Анализа корелације нивоа Ц1QTNF9 и Хомо-Цис у серуму са тежином лезија коронарних артерија (КХБ)
Нивои серума C1QTNF9 и хомоцистеина код КХБ-а
Sažetak
[Objective] To investigate the connections between the vulnerability of coronary atherosclerotic plaques and the severity of coronary artery lesions in patients with coronary heart disease (CHD) and the serum levels of C1q/tumor necrosis factor-related protein 9 (C1QTNF9), homocysteine (Homo-Cys), and D-dimer (D-D).
[Methods] Research participants were 396 individuals with suspected coronary heart disease (CHD) who came to the hospital between June 2022 and October 2025 with symptoms like tightness and pain in their chest.
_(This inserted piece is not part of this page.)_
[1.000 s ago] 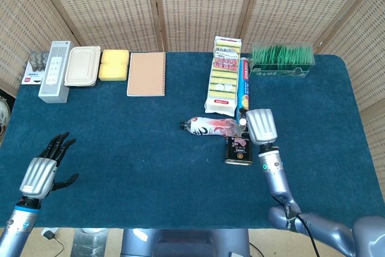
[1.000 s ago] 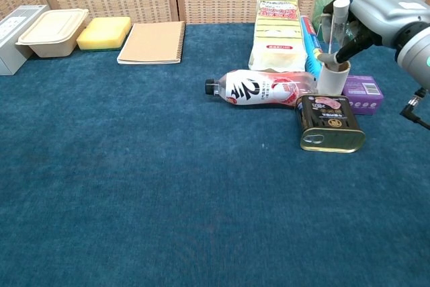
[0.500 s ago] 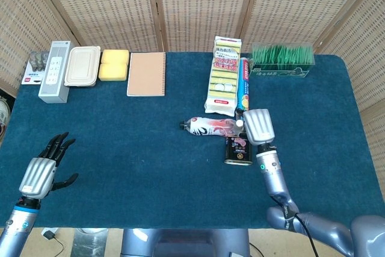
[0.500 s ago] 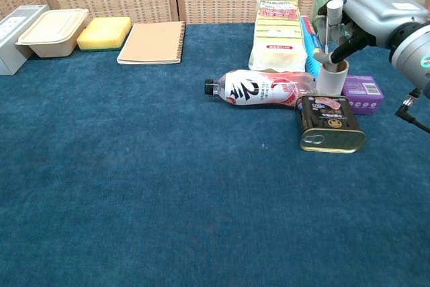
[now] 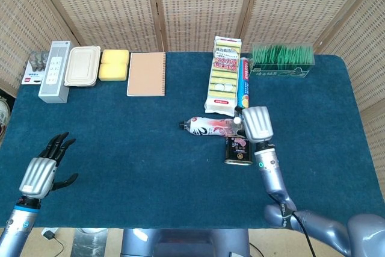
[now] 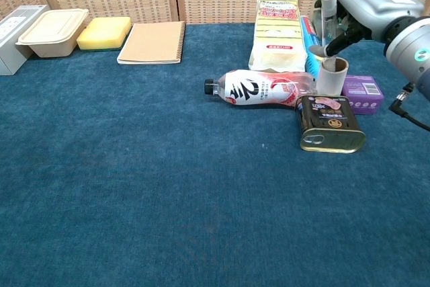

Through coronary angiography (CAG) examination, The CHD group consisted of 248 patients with CHD, while the control group consisted of 148 people without CHD. The two patient groups' serum levels of C1QTNF9, Homo-Cys, and D-D were compared. Three types of CHD patients were identified based on the findings of the blood flow reserve fraction test: those with no plaque, those with stable plaque, and those with susceptible plaque. Using the Gensini scoring standards, the patients were divided into three groups according to the CAG examination results: low-risk (less than 20 points), medium-risk (20–40 points), and high-risk (more than 40 points). The patients were split into one lesion group, two lesion groups, and three or more lesion groups. Serum levels of C1QTNF9, Homo-Cys, and D-D were compared and associations were examined in CHD patients with varying coronary artery plaque stabilities, coronary artery lesion counts, and Gensini scores.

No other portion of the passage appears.